Microsoft Research Launches VASA-1 Architecture: Generate Realistic Virtual Characters From a Single Photo and Recording

Advertisement (Please continue reading this article)

As an architecture for generating realistic talking faces of avatars with engaging visual affective skills (VAS), VASA-1 is capable of producing finely synchronized recordings of lip movements and can capture a wide range of facial expressions subtle and natural movements of the head. realism and liveliness of virtual characters.

Advertisement (Please continue reading this article)

In addition to being able to generate realistic and vivid videos, VASA-1 is also controllable. The diffusion model of VASA-1 can use cues such as the character’s gaze direction, head distance, and different emotional changes as conditions. character.

Different eye gaze directions (front, left, right, upward):

Different distances of the head from the lens:

Different emotional changes such as neutral, happy, angry and surprised:

VASA-1 can also process photos and recordings that are not being trained, singing recordings or non-English recordings can also be generated.

VASA-1 separates appearance, 3D head pose and facial dynamics from a single image, allowing you to individually control and modify each attribute of the generated content. For example, a motion sequence uses three different photos.

Editing poses and expressions (original generation results, pose-only results, expression-only results, and expressions with rotated poses)

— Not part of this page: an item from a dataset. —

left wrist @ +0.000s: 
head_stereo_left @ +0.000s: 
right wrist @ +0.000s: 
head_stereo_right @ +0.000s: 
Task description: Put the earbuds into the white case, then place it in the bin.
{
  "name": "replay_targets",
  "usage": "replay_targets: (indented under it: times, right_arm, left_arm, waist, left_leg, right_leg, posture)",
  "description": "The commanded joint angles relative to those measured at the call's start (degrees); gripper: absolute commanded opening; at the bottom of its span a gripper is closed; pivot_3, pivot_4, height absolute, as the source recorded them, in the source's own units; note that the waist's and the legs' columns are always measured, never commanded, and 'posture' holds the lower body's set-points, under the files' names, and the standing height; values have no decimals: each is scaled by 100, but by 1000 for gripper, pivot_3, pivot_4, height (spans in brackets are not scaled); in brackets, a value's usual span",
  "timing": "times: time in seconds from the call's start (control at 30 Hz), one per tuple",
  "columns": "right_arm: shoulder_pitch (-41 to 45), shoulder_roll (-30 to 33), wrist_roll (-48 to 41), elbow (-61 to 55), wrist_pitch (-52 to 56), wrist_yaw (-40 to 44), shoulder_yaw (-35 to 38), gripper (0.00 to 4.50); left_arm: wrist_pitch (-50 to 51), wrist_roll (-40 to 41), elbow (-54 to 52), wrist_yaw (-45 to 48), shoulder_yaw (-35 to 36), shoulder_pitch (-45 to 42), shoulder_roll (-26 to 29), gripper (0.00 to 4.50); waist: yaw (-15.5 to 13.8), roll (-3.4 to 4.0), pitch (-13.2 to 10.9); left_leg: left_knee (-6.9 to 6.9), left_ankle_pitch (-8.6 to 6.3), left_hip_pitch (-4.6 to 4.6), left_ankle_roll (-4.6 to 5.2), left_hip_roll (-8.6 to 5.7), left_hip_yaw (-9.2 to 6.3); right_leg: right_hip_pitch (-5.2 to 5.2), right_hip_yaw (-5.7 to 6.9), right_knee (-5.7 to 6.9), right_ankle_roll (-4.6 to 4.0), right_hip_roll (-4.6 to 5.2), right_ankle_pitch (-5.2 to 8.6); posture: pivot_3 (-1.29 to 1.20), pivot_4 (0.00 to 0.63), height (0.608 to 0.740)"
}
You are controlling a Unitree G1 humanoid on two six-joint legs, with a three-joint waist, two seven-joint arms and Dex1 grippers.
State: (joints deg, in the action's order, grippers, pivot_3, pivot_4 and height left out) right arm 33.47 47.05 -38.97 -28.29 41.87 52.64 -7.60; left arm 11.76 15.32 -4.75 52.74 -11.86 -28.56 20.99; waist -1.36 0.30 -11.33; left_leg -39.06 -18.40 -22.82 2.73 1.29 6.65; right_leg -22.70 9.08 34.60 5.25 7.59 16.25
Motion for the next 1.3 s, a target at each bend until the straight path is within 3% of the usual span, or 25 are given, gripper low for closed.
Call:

Taking a desktop computer with a single NVIDIA RTX 4090 GPU as an example, VASA-1 can output 512 x 512 video at 45 frames per second in offline processing mode and up to 40 frames per second in streaming mode in real time. , the lead latency is only 170 milliseconds. https://vasavatar.github.io/VASA-1/video/realtime_demo.mp4

The team that developed VASA-1 said that while we are aware of the risk of this technology being misused, we strongly believe that it can have more positive impacts. VASA-1 helps increase educational equity, improve the quality of life of people with communication disorders, and provide guidance and therapeutic support to those who need it. These potential benefits highlight the importance of our study and other related explorations. This technology will also be actively applied to counterfeit detection to combat any misleading or deceptive behavior. Although currently generated videos still have identifiable traces, we believe that through tireless efforts we will eventually reach a level indistinguishable from real videos. We will continue to harness the enormous potential of this technology in a responsible and ethical manner to have more positive impacts on human society. Friends interested in VASA-1 can click here!here! Go to find out more.

1713455442
#Microsoft #Research #Launches #VASA1 #Architecture #Generating #Realistic #Virtual #Characters #Single #Photo #Recording #Computer #King #Ada

Leave a Comment

This site uses Akismet to reduce spam. Learn how your comment data is processed.